【メンテナンス】冬の乾燥晴れは「寝袋・テント」の虫干し日和。カビとダニを防ぐ備蓄ギアのお手入れ

使わない道具ほど劣化する

防災用に買った寝袋やテント、リュックの奥に詰め込んだまま何年も経っていませんか? 特にダウン(羽毛)製品や、テントの防水コーティング(加水分解しやすい)は、湿気が大敵です。 梅雨や夏は湿度が高く干せませんが、冬の乾燥した晴れの日は、湿気を飛ばす絶好のチャンスです。

正しい「陰干し」の方法

直射日光は紫外線劣化(生地の強度低下)を招くため、風通しの良い日陰に干すのが基本です。

寝袋(シュラフ)

  • 広げて干す: ファスナーを全開にし、物干し竿にかけます。
  • 叩いてほぐす: ダウンの場合、手で優しくパンパンと叩いて空気を含ませ、偏りを直します。
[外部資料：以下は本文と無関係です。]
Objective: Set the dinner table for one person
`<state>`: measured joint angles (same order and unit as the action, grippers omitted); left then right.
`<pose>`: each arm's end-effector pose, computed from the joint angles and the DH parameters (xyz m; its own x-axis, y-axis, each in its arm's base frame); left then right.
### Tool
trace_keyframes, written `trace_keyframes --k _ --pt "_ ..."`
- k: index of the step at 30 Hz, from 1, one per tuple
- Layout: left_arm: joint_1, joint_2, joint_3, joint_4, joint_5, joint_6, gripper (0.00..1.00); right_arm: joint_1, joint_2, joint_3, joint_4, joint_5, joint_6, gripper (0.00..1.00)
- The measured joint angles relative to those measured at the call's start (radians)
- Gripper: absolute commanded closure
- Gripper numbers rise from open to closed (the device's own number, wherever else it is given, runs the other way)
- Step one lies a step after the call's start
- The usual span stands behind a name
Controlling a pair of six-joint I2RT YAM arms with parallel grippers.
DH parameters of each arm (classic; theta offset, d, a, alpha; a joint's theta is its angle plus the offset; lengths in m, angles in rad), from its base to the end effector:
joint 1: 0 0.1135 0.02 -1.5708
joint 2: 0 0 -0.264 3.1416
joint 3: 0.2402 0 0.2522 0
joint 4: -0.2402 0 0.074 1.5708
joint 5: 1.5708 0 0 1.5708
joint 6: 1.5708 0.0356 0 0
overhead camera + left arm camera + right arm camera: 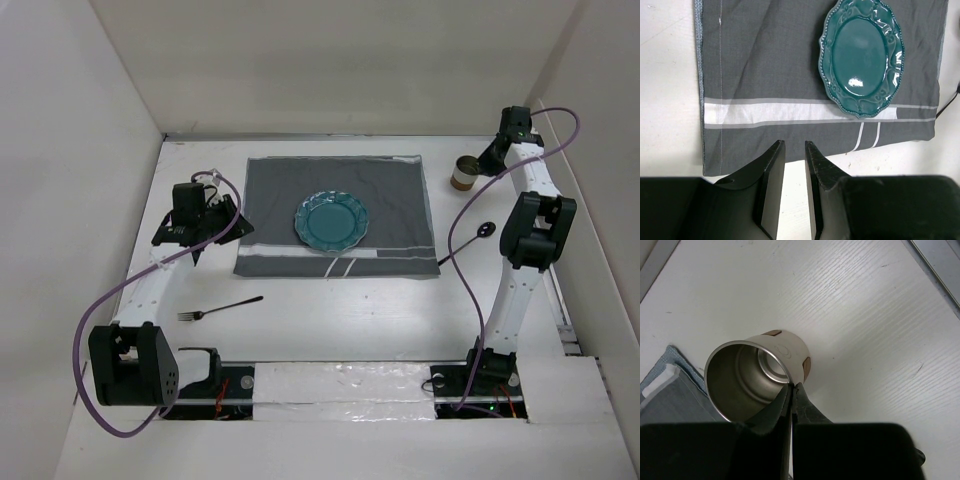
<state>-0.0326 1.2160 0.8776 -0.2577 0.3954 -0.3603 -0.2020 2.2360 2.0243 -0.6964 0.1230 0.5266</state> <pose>0.2671 -0.0224 0.2763 -0.6480 -0.3044 -0.6982 0.1285 0.8599 -0.4941 0.4912 -0.1051 0.2422 -0.5304 0.6178 -0.5805 0.6242 0.7480 0.2256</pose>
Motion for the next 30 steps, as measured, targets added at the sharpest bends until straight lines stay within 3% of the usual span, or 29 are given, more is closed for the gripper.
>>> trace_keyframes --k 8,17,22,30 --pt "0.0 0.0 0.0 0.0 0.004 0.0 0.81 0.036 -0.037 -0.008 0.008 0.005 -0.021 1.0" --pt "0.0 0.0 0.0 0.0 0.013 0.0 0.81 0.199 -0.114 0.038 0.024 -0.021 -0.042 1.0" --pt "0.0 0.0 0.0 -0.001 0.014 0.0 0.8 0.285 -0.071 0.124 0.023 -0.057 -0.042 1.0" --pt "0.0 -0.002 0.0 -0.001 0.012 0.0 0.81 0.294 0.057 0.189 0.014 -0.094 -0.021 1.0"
これでロフト(ふかふか具合)が回復します。
  • 収納保管: コンプレッションバッグ(圧縮袋)に入れっぱなしだとダウンが痛み、反発力が失われます。家で保管する際は、大きめのメッシュバッグや布団収納袋に「ゆったり」入れておくのが理想です。

テント

  • 設営して干す: 可能なら庭やベランダで一度組み立てて風を通します。シームテープ(縫い目の防水テープ)が剥がれていないかチェックします。
  • ベタつき確認: テントの内側がベタベタしていたら「加水分解」が始まっています。重曹水で拭き取るなどの処置が必要ですが、寿命のサインでもあります。

練習を兼ねて

広げて干す作業は、使い方の予行演習にもなります。 「ファスナーが噛んで開かない」「ポールの中のゴムが伸びている」といったトラブルも、メンテナンス中なら落ち着いて対処・修理できます。 もし避難所での一発本番でそれが起きたら、パニックになります。

まとめ

道具への愛着は、生存率に直結します。 手入れされた道具は、いざという時に確実にあなたを守ってくれます。年末の晴れた日は、ギアたちに深呼吸させてあげましょう。